**EXERCISE PROMPT**
Copy exactly the lines of the material below that run from the one containing "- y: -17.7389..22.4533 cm" through the one containing "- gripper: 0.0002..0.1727". Copy no other lines.

(Beginning of DATA BELOW)

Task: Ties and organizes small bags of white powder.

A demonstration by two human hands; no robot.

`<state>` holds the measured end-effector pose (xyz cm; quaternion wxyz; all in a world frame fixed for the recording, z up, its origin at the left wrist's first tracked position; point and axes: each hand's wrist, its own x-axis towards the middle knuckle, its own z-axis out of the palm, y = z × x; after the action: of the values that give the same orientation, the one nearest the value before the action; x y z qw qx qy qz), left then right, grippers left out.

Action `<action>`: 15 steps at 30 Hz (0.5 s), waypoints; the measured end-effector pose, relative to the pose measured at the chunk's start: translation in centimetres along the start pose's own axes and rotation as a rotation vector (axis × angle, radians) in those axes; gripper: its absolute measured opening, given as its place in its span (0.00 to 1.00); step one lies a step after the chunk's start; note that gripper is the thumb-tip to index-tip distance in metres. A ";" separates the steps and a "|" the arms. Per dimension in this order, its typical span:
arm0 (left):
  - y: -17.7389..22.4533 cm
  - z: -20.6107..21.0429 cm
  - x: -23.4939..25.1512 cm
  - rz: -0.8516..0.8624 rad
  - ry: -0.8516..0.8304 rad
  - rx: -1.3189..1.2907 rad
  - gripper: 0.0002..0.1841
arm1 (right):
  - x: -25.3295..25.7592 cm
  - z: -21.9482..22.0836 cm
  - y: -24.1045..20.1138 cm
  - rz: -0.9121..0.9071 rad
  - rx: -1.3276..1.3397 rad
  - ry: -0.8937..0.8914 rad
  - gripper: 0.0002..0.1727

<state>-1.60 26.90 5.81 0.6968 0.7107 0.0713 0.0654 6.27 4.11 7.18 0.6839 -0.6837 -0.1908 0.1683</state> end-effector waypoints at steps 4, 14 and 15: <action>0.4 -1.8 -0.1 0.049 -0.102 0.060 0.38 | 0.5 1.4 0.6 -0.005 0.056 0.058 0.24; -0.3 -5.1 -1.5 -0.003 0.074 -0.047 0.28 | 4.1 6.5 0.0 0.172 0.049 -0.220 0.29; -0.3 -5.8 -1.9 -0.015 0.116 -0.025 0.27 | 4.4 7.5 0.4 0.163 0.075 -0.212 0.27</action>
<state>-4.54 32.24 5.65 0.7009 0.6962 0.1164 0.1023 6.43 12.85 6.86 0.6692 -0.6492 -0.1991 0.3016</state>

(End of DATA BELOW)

**TASK RESPONSE**
  - y: -17.7389..22.4533 cm
  - z: -20.6107..21.0429 cm
  - x: -23.4939..25.1512 cm
  - rz: -0.8516..0.8624 rad
  - ry: -0.8516..0.8304 rad
  - rx: -1.3189..1.2907 rad
  - gripper: 0.0002..0.1841
arm1 (right):
  - x: -25.3295..25.7592 cm
  - z: -21.9482..22.0836 cm
  - y: -24.1045..20.1138 cm
  - rz: -0.9121..0.9071 rad
  - rx: -1.3276..1.3397 rad
  - ry: -0.8937..0.8914 rad
  - gripper: 0.0002..0.1727

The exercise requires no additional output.